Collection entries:

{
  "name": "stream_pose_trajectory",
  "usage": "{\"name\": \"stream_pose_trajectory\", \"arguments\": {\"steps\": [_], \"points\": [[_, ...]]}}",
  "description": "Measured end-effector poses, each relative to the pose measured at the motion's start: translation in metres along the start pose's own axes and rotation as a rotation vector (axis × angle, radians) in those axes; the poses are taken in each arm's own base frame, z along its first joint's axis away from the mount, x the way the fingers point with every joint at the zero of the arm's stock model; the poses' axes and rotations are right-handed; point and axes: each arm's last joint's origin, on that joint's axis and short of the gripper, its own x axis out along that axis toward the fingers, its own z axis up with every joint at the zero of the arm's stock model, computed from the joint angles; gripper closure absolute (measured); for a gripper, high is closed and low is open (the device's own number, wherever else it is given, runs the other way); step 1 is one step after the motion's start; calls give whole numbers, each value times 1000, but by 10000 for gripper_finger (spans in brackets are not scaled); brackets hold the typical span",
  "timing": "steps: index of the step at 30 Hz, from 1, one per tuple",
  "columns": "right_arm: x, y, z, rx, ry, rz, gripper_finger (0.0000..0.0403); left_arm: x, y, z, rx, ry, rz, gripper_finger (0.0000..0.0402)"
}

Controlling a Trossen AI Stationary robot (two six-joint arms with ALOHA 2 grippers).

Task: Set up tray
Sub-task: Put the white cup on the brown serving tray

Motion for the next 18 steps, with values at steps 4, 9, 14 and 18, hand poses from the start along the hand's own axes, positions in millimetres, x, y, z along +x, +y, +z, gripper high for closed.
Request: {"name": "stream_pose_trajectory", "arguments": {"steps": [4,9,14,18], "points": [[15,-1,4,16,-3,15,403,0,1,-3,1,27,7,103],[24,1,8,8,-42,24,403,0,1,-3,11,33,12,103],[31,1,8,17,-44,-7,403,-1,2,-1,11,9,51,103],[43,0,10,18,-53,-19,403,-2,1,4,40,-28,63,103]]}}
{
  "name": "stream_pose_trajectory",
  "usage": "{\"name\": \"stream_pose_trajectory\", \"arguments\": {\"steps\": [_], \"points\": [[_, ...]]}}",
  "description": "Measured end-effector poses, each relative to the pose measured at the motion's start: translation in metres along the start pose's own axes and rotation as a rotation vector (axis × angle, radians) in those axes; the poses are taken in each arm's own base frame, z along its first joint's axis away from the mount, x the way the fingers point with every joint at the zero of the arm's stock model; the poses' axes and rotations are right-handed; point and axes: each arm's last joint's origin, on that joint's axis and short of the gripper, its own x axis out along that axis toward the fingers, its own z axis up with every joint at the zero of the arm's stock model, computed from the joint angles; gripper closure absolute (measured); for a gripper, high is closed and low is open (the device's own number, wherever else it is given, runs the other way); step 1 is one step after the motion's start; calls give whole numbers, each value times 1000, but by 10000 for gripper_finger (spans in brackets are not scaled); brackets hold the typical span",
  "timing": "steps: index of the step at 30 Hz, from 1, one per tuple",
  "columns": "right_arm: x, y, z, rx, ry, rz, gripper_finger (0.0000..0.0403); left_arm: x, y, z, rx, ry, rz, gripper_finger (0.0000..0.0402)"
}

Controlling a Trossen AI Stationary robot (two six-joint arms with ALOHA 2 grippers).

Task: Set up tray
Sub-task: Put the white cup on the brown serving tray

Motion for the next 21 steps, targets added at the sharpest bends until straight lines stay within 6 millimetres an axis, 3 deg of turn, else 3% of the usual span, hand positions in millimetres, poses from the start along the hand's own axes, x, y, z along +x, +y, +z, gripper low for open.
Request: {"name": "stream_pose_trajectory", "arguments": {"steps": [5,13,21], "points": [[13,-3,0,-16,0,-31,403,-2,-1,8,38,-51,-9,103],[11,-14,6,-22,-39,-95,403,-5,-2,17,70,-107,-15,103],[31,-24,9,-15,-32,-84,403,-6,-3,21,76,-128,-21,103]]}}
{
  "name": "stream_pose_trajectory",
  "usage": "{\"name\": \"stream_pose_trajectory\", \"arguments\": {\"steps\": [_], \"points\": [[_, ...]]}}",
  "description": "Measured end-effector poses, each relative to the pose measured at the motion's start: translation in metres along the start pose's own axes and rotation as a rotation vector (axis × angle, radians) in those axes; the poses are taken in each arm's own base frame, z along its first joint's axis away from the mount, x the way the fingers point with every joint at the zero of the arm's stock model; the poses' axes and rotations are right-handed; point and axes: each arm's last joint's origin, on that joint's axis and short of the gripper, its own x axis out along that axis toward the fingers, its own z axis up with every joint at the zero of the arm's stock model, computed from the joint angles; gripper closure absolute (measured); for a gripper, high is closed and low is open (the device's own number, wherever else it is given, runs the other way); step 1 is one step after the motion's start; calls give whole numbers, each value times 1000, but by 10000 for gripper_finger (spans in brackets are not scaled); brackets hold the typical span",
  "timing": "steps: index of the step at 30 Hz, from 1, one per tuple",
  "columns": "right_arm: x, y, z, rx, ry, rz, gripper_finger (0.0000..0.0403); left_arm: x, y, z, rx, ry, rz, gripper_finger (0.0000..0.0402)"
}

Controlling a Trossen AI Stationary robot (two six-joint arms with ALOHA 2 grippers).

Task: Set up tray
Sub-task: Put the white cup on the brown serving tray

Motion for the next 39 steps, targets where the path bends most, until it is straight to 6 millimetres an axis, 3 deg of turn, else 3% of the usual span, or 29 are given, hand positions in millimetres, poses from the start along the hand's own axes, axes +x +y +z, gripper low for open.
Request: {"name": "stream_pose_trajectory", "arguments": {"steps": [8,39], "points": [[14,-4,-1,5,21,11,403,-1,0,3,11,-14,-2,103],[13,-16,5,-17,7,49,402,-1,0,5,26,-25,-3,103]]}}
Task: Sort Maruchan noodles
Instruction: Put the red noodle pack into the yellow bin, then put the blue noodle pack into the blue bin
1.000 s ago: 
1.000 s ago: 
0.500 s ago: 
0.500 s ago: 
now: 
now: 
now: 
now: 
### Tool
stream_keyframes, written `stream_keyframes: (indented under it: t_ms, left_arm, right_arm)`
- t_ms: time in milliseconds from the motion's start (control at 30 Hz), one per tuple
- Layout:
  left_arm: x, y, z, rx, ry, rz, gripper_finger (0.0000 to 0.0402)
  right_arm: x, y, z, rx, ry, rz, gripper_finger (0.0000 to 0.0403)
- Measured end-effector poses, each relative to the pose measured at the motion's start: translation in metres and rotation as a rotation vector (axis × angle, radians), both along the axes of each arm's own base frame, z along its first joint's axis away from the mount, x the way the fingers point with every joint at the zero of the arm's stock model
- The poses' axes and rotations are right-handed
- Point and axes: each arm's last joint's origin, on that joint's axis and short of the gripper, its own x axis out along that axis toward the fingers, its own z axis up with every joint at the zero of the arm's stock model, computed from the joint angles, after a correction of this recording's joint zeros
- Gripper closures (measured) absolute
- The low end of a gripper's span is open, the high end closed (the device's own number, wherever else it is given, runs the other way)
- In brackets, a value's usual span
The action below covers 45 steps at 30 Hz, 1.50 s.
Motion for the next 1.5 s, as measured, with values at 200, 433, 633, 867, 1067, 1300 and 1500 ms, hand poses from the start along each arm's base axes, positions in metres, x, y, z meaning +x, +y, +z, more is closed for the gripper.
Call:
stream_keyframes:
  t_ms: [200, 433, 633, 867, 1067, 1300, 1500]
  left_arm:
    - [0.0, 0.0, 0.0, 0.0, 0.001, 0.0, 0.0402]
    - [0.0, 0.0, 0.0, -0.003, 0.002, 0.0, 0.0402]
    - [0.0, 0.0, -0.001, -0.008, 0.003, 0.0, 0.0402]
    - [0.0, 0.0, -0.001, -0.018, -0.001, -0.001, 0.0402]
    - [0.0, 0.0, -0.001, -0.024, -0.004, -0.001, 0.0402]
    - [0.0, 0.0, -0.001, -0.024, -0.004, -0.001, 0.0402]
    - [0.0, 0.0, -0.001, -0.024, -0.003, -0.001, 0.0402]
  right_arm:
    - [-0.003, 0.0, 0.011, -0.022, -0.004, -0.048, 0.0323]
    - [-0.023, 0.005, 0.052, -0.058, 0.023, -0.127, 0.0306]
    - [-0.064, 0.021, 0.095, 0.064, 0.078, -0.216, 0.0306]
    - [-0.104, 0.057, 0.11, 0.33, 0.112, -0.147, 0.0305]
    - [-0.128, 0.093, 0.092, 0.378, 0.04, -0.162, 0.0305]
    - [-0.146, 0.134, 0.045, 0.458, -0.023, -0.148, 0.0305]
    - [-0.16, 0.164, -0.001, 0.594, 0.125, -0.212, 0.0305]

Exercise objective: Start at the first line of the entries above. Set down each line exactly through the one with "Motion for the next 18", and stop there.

Result for this task:
{
  "name": "stream_pose_trajectory",
  "usage": "{\"name\": \"stream_pose_trajectory\", \"arguments\": {\"steps\": [_], \"points\": [[_, ...]]}}",
  "description": "Measured end-effector poses, each relative to the pose measured at the motion's start: translation in metres along the start pose's own axes and rotation as a rotation vector (axis × angle, radians) in those axes; the poses are taken in each arm's own base frame, z along its first joint's axis away from the mount, x the way the fingers point with every joint at the zero of the arm's stock model; the poses' axes and rotations are right-handed; point and axes: each arm's last joint's origin, on that joint's axis and short of the gripper, its own x axis out along that axis toward the fingers, its own z axis up with every joint at the zero of the arm's stock model, computed from the joint angles; gripper closure absolute (measured); for a gripper, high is closed and low is open (the device's own number, wherever else it is given, runs the other way); step 1 is one step after the motion's start; calls give whole numbers, each value times 1000, but by 10000 for gripper_finger (spans in brackets are not scaled); brackets hold the typical span",
  "timing": "steps: index of the step at 30 Hz, from 1, one per tuple",
  "columns": "right_arm: x, y, z, rx, ry, rz, gripper_finger (0.0000..0.0403); left_arm: x, y, z, rx, ry, rz, gripper_finger (0.0000..0.0402)"
}

Controlling a Trossen AI Stationary robot (two six-joint arms with ALOHA 2 grippers).

Task: Set up tray
Sub-task: Put the white cup on the brown serving tray

Motion for the next 18 steps, with values at steps 4, 9, 14 and 18, hand poses from the start along the hand's own axes, positions in millimetres, x, y, z along +x, +y, +z, gripper high for closed.

The answer given is complete as it stands.